## GOAL OF THE EXERCISE
Nothing should be omitted: restate the full listing word for word.

--------

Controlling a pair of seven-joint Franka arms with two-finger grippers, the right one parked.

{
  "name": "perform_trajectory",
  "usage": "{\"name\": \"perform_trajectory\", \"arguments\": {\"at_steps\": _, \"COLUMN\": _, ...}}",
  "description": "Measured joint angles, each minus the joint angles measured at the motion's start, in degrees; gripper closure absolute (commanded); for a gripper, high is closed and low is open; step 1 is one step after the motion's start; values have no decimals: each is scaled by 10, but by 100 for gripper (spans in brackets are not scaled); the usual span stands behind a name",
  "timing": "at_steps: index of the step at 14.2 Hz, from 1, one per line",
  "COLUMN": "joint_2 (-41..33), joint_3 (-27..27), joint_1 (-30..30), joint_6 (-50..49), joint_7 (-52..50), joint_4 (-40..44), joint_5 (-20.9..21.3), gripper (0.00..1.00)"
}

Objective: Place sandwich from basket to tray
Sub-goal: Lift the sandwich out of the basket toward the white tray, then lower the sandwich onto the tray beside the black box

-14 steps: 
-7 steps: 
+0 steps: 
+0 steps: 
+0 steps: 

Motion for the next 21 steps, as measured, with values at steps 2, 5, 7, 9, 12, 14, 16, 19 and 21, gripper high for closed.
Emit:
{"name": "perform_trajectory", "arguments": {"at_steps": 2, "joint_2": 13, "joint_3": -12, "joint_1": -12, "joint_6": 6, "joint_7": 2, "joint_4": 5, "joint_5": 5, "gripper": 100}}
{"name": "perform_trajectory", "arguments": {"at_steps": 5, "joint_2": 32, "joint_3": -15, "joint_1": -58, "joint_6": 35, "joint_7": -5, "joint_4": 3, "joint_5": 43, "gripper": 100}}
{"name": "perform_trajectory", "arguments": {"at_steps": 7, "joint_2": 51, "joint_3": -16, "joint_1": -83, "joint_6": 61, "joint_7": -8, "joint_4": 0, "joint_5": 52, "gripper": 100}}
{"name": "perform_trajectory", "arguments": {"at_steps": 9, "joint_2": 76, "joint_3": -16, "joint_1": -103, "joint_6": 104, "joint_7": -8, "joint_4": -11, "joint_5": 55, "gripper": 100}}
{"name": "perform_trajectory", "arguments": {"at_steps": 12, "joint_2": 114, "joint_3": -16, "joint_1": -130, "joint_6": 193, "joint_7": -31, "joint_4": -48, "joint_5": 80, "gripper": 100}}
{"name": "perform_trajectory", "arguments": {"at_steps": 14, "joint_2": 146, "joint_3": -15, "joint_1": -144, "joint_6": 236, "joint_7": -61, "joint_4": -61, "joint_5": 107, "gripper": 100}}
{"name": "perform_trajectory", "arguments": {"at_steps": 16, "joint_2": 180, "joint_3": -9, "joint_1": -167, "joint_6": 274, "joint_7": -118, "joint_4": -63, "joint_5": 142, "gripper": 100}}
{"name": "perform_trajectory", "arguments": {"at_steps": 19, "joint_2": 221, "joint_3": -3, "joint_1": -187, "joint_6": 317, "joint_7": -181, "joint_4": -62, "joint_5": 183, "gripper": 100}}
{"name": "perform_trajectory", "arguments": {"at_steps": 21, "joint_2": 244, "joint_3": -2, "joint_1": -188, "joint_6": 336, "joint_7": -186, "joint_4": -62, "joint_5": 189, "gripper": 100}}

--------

## REPLY TO THE EXERCISE
Controlling a pair of seven-joint Franka arms with two-finger grippers, the right one parked.

{
  "name": "perform_trajectory",
  "usage": "{\"name\": \"perform_trajectory\", \"arguments\": {\"at_steps\": _, \"COLUMN\": _, ...}}",
  "description": "Measured joint angles, each minus the joint angles measured at the motion's start, in degrees; gripper closure absolute (commanded); for a gripper, high is closed and low is open; step 1 is one step after the motion's start; values have no decimals: each is scaled by 10, but by 100 for gripper (spans in brackets are not scaled); the usual span stands behind a name",
  "timing": "at_steps: index of the step at 14.2 Hz, from 1, one per line",
  "COLUMN": "joint_2 (-41..33), joint_3 (-27..27), joint_1 (-30..30), joint_6 (-50..49), joint_7 (-52..50), joint_4 (-40..44), joint_5 (-20.9..21.3), gripper (0.00..1.00)"
}

Objective: Place sandwich from basket to tray
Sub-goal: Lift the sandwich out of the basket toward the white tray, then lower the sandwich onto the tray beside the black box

-14 steps: 
-7 steps: 
+0 steps: 
+0 steps: 
+0 steps: 

Motion for the next 21 steps, as measured, with values at steps 2, 5, 7, 9, 12, 14, 16, 19 and 21, gripper high for closed.
Emit:
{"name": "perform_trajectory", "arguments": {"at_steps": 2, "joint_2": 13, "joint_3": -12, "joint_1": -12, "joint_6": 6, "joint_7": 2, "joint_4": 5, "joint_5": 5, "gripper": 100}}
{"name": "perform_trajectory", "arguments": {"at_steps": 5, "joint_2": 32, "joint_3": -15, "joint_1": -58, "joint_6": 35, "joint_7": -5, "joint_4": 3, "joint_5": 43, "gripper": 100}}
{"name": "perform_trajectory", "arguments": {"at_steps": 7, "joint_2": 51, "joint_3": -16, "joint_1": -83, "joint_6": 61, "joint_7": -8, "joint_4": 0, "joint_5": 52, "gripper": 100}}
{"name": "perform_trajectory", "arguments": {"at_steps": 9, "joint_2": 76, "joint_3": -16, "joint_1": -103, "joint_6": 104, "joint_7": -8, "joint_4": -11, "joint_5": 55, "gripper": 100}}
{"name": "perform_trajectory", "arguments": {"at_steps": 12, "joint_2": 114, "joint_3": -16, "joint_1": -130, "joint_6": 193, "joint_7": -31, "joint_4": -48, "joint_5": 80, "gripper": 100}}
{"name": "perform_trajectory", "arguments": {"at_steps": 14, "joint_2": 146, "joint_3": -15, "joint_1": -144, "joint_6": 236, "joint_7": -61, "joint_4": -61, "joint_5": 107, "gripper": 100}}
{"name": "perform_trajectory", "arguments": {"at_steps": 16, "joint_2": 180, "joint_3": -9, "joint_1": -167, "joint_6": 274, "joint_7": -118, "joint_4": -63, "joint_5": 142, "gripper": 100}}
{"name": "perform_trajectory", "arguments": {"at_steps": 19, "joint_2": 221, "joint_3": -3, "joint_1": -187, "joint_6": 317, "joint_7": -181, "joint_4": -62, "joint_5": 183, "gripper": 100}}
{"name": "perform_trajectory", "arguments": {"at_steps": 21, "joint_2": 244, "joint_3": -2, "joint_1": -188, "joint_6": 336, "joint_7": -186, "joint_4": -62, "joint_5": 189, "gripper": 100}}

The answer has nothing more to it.